Industry Vet Roger Pugh: The More Advertising’s Disrupted, The More It stays The Same

Industry Vet Roger Pugh: The More Advertising’s Disrupted, The More It stays The Same

In this guest column, industry veteran Roger Pugh, head of native advertising for The Big Smoke Media Group, and the man behind to Toyota ‘Oh! What a feeling’ campaign, says he may have seen it all, but he likes what he sees in native advertising…

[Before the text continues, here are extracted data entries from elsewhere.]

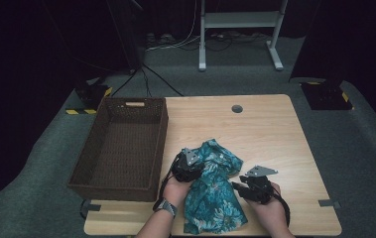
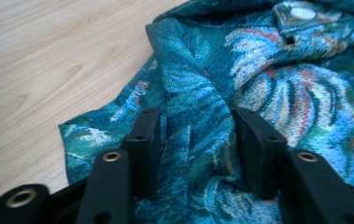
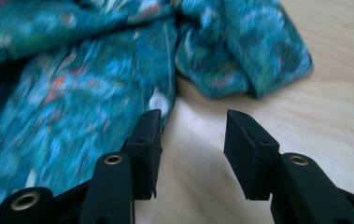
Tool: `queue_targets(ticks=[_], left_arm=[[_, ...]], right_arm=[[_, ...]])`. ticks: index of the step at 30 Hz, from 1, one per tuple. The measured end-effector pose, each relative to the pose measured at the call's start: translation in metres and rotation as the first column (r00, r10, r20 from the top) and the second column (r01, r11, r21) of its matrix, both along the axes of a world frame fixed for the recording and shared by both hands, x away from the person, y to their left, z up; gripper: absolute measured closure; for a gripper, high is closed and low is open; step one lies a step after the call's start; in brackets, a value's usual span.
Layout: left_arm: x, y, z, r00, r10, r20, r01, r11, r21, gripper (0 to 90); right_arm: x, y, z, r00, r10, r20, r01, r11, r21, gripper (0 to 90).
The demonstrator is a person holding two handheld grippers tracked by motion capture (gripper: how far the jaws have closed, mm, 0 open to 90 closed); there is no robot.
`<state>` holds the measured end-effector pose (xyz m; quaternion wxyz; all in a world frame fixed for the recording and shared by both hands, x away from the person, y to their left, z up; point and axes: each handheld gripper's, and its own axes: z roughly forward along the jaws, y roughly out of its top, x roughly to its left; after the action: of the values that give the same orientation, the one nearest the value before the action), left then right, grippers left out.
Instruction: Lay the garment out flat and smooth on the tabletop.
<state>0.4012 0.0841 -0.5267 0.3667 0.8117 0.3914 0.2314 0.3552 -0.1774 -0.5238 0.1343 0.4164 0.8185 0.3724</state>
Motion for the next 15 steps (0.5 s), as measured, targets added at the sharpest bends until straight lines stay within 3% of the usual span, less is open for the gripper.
queue_targets(ticks=[5, 8, 12, 13, 14, 15], left_arm=[[-0.001, 0.001, -0.007, 0.9998, -0.018, -0.006, 0.018, 0.9998, 0.007, 52.2], [0.000, 0.004, -0.012, 0.9998, -0.018, -0.012, 0.018, 0.9995, -0.026, 51.5], [0.001, 0.004, -0.013, 0.9997, -0.022, -0.013, 0.022, 0.9994, -0.027, 51.6], [0.000, 0.004, -0.013, 0.9996, -0.025, -0.011, 0.025, 0.9994, -0.022, 51.7], [-0.001, 0.003, -0.013, 0.9996, -0.025, -0.012, 0.025, 0.9994, -0.026, 51.7], [-0.001, 0.003, -0.014, 0.9996, -0.025, -0.011, 0.025, 0.9992, -0.030, 51.5]], right_arm=[[0.020, 0.007, 0.000, 0.9991, -0.042, -0.005, 0.042, 0.999, -0.025, 53.2], [0.028, 0.014, -0.005, 0.9984, -0.054, -0.018, 0.053, 0.998, -0.026, 47.0], [0.034, 0.025, -0.008, 0.9981, -0.061, 0.004, 0.061, 0.996, -0.058, 46.2], [0.037, 0.030, -0.008, 0.9970, -0.075, 0.017, 0.076, 0.994, -0.076, 52.0], [0.037, 0.030, -0.008, 0.9970, -0.075, 0.017, 0.076, 0.994, -0.076, 52.0], [0.040, 0.032, -0.009, 0.9964, -0.077, 0.034, 0.080, 0.993, -0.081, 61.2]])
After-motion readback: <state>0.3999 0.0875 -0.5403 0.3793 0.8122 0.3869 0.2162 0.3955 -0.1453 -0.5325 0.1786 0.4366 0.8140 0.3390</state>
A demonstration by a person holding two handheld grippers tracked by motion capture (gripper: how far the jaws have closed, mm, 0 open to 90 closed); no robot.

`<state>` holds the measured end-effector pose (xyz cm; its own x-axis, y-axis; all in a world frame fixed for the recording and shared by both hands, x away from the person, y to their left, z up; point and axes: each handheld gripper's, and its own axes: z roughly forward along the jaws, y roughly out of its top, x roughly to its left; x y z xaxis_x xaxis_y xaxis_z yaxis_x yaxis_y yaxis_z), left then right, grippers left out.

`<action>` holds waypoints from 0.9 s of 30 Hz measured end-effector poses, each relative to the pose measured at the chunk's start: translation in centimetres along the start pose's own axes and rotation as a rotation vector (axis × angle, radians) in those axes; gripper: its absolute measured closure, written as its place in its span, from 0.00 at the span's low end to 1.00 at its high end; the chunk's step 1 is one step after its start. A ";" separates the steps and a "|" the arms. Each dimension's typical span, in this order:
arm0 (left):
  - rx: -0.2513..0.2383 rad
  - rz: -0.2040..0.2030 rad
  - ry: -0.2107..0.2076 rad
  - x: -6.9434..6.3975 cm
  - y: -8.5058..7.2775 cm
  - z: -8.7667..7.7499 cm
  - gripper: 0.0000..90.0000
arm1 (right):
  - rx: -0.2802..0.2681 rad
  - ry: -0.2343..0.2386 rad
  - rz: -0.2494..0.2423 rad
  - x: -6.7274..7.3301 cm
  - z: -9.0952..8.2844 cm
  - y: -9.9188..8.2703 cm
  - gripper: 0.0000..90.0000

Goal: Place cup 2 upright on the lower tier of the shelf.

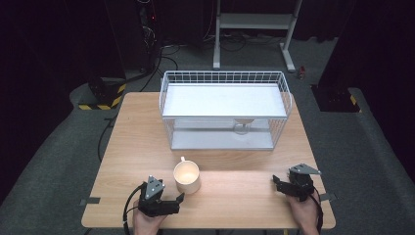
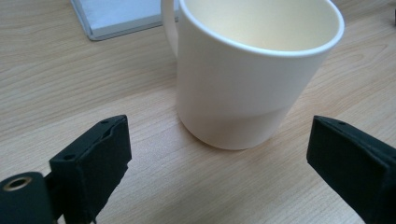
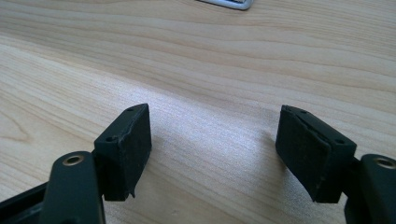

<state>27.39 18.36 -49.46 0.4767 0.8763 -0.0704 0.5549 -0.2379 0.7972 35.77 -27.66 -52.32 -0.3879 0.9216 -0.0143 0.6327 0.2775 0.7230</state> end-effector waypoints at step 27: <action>-0.006 0.046 -0.008 -1.6 2.5 3.3 0.00 | 0.001 -0.002 0.002 0.0 0.0 0.0 0.30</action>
<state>30.28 14.94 -49.30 0.5068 0.8612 -0.0380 0.5282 -0.2754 0.8032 35.74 -27.64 -52.32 -0.3851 0.9228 -0.0147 0.6342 0.2761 0.7222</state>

I used to work with a brand manager who had been in the job for forty years, and an account manager who had been there for thirty-odd.
They both retained great pride in their jobs and brought to them a continuity and knowledge that were invaluable in sustaining brand strategies, campaigns and relationships.
Today it’s difficult to identify a brand manager or an account manager that’s been in the job for even thirty months, and that raises an interesting question. What has replaced the singular contributions that executives in jobs for the long-term made to marketing and advertising operations, and does it really matter?
Apparently it doesn’t.
In today’s environment anyone who had been a brand manager for forty years would be regarded as a relic or an accident, rather than an asset. There’s little pride in being a brand manager any more, it’s merely a stepping stone to becoming a marketing manager or moving on to gain experience in an advertising agency.
No-one seems in the slightest bit concerned that advertising and marketing careers are increasingly disrupted, bringing concomitant disruption to marketing plans and advertising campaigns and ensuring they are dominated by a short-term focus rather than long.
As the trend to short-term focus intensifies, long-term marketing and advertising perspectives tend to become an unaffordable luxury. Perhaps even unnecessary. This issue reared its head again recently when 57 per cent of a sample size (albeit only 857 people) could not remember feeling positive about an ad, and 66 per cent couldn’t remember an ad they disliked.
Are our quick fix lead generation campaigns,that desperately pray on CTR rather than ongoing messaging, possibly betraying us?
But wait; there could be glimmers of disruption back to a longer-term focus beginning to take hold. For example, there are moves afoot to replace some corporate human resources operations with executive experience management. This is designed to provide a total corporate experience for executives aimed at encouraging long, fulfilling and productive careers.
This initiative appears to be based on the disruptive theory that a contented executive stays longer and performs better, and could go even as far as recognising that long-term executives benefit companies just as much as long-term customers.
There is as yet no discernible disruptive trend to a more long-term perspective in advertising and marketing operations. It will take time for the impact of executive experience management to flow through to marketing departments and advertising agencies.
However, there remain other beacons of hope. ‘Oh What a Feeling’ has been going for thirty-four years and Toyota is still number one (the campaign I helped take to market). Research continues to show that consumers prefer stability to change and long-term brand campaigns to the short-term tactical variety. This is underlined by a universal drop in brand recall numbers.
There will always be a place in campaign planning for brand recall advertising, calls to act now before time runs out and pale shadow productions of old classic ads but surely it’s time for disruptive action when that mix is dominating advertising output.
Native advertising is a compelling disruption that is produced by digital publishers rather than advertising agencies. They create it in the same in-house style as their usual content, so it engages their readers in brand communications more profoundly than other types of advertising.
Native advertising has nothing to do with advertorials or sponsored content. Its creation is based on classic advertising disciplines, it can be delivered in print, video or audio and it works. It also has the core metrics integrated that allow a more nuanced advertising on the ROI that as a channel it produces – ultimately adding to the companies EBIDTA.
It is yet to become a major disruptive advertising force because that can only happen after a host of top talent is recruited to the cause and brands fully get their heads around it’s impact and how it fits into broader digital strategies. However it has the potential to become a major force in long-term digital advertising campaigns while still using the disruptive ad-tech that’s reaches most target markets effectively.
Native advertising is a disruption that could take advertising and marketing at least some way back to the future.